▶ [WORK TO COMPLETE]:
Repeat exactly, please, the opening lines of the data below, through and including the line where "--target right hand" sits.
━━━━━ RECORDS FOR PROCESSING ━━━━━
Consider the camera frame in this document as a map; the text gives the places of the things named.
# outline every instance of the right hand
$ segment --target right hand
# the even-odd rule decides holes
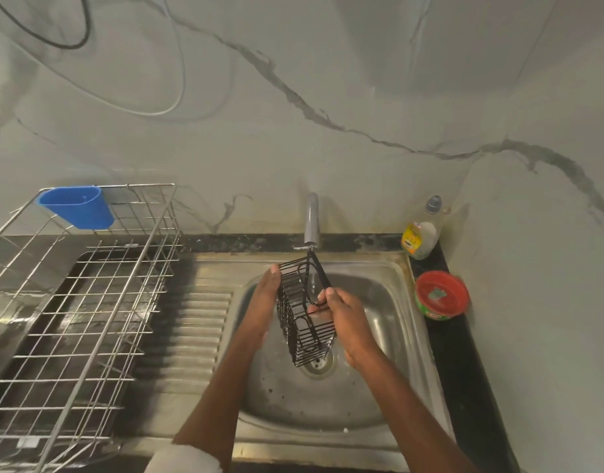
[[[329,287],[320,292],[317,300],[318,303],[328,302],[330,310],[321,311],[311,305],[308,313],[320,311],[320,315],[328,314],[332,318],[344,346],[346,360],[352,367],[357,368],[366,356],[381,352],[359,299],[343,289]]]

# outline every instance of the white cable
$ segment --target white cable
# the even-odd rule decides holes
[[[30,53],[30,51],[28,51],[25,47],[23,47],[22,45],[20,45],[14,39],[12,39],[12,38],[9,38],[9,39],[10,39],[11,43],[13,43],[13,45],[15,45],[16,47],[18,47],[25,54],[27,54],[32,60],[34,60],[36,63],[40,64],[41,66],[43,66],[45,69],[51,71],[54,75],[58,76],[59,78],[61,78],[65,82],[67,82],[70,85],[72,85],[72,87],[74,87],[79,93],[85,94],[86,96],[89,96],[93,100],[100,101],[101,103],[106,104],[107,106],[110,106],[110,107],[115,108],[115,109],[120,110],[120,111],[124,111],[125,113],[131,113],[131,114],[138,115],[138,116],[160,116],[160,115],[164,115],[164,114],[170,113],[177,106],[179,106],[180,102],[182,101],[182,99],[184,97],[184,92],[186,91],[186,63],[184,61],[183,51],[181,49],[180,37],[179,37],[179,34],[177,32],[177,27],[175,26],[175,23],[173,22],[173,17],[171,16],[171,10],[168,7],[168,1],[167,0],[162,0],[162,9],[164,10],[164,14],[166,15],[166,18],[168,19],[168,21],[169,21],[169,23],[171,25],[171,29],[173,31],[173,36],[175,38],[175,43],[176,43],[176,46],[177,46],[177,55],[178,55],[178,58],[179,58],[179,61],[180,61],[180,68],[181,68],[181,82],[180,82],[181,83],[181,88],[180,88],[179,96],[177,96],[177,99],[171,105],[171,107],[169,107],[169,108],[167,108],[165,110],[161,110],[161,111],[137,111],[137,110],[132,110],[132,109],[129,109],[129,108],[125,108],[124,106],[120,106],[119,104],[115,104],[114,102],[111,102],[111,101],[109,101],[109,100],[107,100],[105,98],[102,98],[101,96],[99,96],[97,94],[93,94],[91,91],[88,91],[86,88],[82,87],[81,85],[77,84],[76,82],[72,81],[71,79],[65,77],[60,72],[58,72],[58,71],[54,70],[53,68],[51,68],[50,66],[48,66],[46,63],[44,63],[43,61],[41,61],[34,54]]]

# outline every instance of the left hand
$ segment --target left hand
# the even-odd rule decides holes
[[[239,330],[257,342],[260,348],[265,341],[274,317],[275,297],[280,287],[280,268],[277,264],[263,274],[251,296],[250,305]]]

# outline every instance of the dish soap bottle
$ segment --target dish soap bottle
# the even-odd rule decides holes
[[[401,246],[416,260],[427,257],[438,242],[440,229],[445,220],[441,212],[442,198],[433,195],[427,199],[424,210],[419,211],[401,238]]]

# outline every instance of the white cloth
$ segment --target white cloth
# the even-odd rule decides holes
[[[221,465],[194,446],[168,445],[153,455],[144,473],[221,473]]]

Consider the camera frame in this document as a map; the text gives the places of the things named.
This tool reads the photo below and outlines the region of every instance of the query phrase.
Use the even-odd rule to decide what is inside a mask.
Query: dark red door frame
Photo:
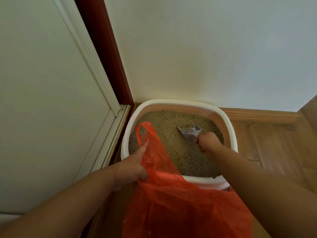
[[[118,102],[133,105],[104,0],[75,0],[75,2]]]

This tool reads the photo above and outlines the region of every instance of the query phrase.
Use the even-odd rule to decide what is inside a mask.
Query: gray plastic scoop
[[[180,133],[186,137],[186,136],[195,136],[197,137],[199,133],[202,131],[202,128],[200,128],[197,124],[193,123],[191,126],[188,127],[177,127]]]

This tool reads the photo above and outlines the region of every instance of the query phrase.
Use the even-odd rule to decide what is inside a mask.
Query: person's right arm
[[[250,164],[214,133],[200,134],[196,143],[271,237],[317,237],[316,194]]]

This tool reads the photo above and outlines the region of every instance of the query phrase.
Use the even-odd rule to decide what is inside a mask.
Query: red plastic bag
[[[142,159],[148,182],[138,186],[127,206],[123,237],[251,237],[253,216],[233,191],[200,189],[180,175],[150,122]]]

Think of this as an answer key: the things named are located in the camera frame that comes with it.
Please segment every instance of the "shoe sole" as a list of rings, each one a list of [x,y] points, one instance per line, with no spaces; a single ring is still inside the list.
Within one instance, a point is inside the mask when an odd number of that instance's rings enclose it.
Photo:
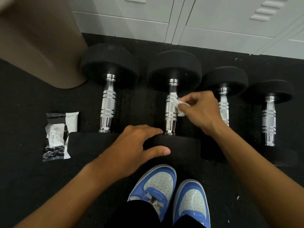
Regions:
[[[176,191],[176,194],[175,194],[175,197],[174,197],[174,202],[173,202],[173,222],[175,220],[175,211],[176,211],[176,206],[177,206],[177,201],[179,199],[179,196],[180,196],[180,192],[181,190],[183,189],[184,185],[188,182],[195,182],[195,183],[198,183],[200,185],[200,187],[202,188],[203,192],[204,192],[204,195],[205,195],[205,203],[206,203],[206,207],[207,207],[207,210],[208,210],[208,214],[209,214],[209,207],[208,207],[208,202],[207,202],[207,196],[206,196],[206,193],[205,193],[205,190],[202,186],[202,184],[199,182],[199,181],[196,181],[194,179],[186,179],[184,181],[181,182],[181,184],[179,185],[179,187],[177,188],[177,191]]]
[[[128,200],[133,192],[133,190],[138,186],[138,184],[146,177],[148,176],[151,172],[153,172],[154,170],[160,168],[160,167],[169,167],[170,169],[172,169],[174,171],[175,174],[175,179],[176,179],[176,171],[172,166],[166,165],[166,164],[160,164],[157,166],[152,167],[151,169],[149,169],[143,176],[141,176],[141,178],[138,180],[138,182],[136,183],[136,185],[134,186],[134,188],[132,189],[131,193],[129,194]]]

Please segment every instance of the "person's right arm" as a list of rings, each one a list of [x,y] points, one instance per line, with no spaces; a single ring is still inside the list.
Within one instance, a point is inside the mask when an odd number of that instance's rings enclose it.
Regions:
[[[211,91],[190,93],[178,107],[211,136],[272,227],[304,227],[304,188],[276,168],[222,120]]]

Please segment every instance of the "hand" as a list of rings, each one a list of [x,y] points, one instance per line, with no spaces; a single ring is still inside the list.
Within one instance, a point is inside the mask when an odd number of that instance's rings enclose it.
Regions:
[[[191,105],[179,104],[178,108],[205,134],[211,136],[216,126],[225,124],[212,91],[193,92],[182,97],[180,101]]]
[[[148,160],[171,153],[165,146],[155,146],[143,150],[143,143],[163,131],[148,125],[127,126],[116,141],[98,158],[93,160],[95,172],[106,171],[113,182],[134,173]]]

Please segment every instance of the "pant leg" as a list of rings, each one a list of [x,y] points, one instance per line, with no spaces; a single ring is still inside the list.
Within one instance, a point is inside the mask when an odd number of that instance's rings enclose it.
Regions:
[[[192,218],[189,215],[184,215],[180,217],[176,223],[174,223],[173,228],[206,228],[203,226],[200,222],[196,221],[194,218]]]
[[[132,200],[120,205],[104,227],[159,227],[160,224],[158,215],[150,203]]]

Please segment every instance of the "sneaker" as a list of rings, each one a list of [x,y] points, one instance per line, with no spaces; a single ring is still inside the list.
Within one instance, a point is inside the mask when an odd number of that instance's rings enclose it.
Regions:
[[[169,165],[158,165],[148,170],[136,183],[128,201],[144,200],[149,202],[158,214],[160,221],[171,201],[176,185],[176,172]]]
[[[173,203],[173,224],[183,215],[189,215],[210,228],[209,208],[202,185],[193,179],[183,181],[176,192]]]

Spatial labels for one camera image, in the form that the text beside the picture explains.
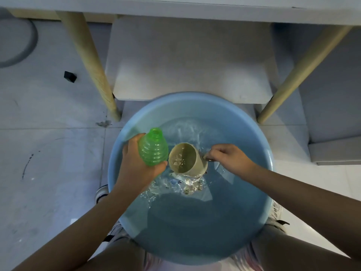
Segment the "tiled floor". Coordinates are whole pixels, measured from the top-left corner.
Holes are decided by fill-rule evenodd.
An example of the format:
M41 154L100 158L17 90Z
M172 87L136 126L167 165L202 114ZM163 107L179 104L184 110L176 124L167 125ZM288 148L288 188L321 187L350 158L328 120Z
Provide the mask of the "tiled floor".
M36 22L39 44L22 63L0 69L0 262L15 265L82 216L107 182L112 145L145 102L126 102L122 121L106 129L106 108L63 26ZM102 61L110 26L91 25ZM64 70L77 73L72 84ZM298 91L264 126L277 172L361 200L361 166L322 166L309 161L308 130ZM240 105L255 118L252 105ZM282 218L292 236L337 251L293 214ZM164 263L162 270L235 270L230 260L210 266Z

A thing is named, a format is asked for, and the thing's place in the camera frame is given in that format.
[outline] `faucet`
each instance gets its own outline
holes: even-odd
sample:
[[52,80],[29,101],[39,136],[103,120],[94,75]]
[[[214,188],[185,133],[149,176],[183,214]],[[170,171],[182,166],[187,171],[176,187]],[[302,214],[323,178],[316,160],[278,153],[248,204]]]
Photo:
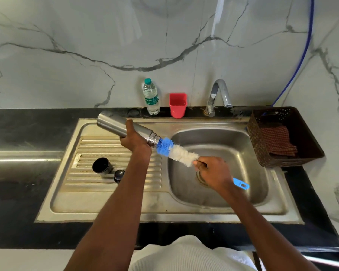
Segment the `faucet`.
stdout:
[[210,98],[208,99],[206,109],[203,112],[208,117],[215,116],[214,101],[217,95],[218,88],[220,88],[224,106],[232,107],[225,81],[223,79],[217,79],[212,86]]

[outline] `blue brush handle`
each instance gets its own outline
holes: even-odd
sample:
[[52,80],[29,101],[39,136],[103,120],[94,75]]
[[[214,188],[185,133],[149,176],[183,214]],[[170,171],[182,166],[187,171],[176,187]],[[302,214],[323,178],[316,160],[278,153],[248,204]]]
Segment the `blue brush handle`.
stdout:
[[249,189],[250,185],[246,182],[243,182],[239,179],[233,178],[234,179],[234,184],[237,185],[238,187],[241,187],[242,189]]

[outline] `person's left hand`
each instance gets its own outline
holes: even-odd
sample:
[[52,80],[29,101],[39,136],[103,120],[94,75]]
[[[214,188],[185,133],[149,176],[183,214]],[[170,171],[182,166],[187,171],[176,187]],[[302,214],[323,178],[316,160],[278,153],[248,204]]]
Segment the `person's left hand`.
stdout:
[[120,137],[121,145],[128,148],[132,152],[135,150],[141,150],[143,153],[152,153],[151,147],[147,144],[145,138],[140,136],[133,127],[133,121],[131,119],[127,120],[126,123],[127,128],[127,137]]

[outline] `bottle label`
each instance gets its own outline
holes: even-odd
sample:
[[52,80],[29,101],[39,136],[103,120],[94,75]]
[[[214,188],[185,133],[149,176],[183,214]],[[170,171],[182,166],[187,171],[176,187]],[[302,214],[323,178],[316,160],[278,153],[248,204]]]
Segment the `bottle label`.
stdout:
[[154,105],[154,104],[158,103],[158,95],[156,95],[152,99],[148,99],[148,98],[145,98],[145,99],[146,99],[146,104],[148,104],[148,105]]

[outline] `white shirt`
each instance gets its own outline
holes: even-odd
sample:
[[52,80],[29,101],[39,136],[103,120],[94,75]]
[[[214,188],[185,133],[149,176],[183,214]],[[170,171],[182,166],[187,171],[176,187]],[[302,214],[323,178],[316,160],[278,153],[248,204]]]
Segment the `white shirt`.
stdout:
[[254,271],[252,260],[242,251],[209,249],[195,236],[183,236],[167,246],[147,245],[133,254],[130,271]]
━━━━━
▶ [SOLUTION TO THIS PROBLEM]:
Consider the camera frame in this document as a map; the text gives the places of the things named.
# outline every instance of the right hand
$ segment --target right hand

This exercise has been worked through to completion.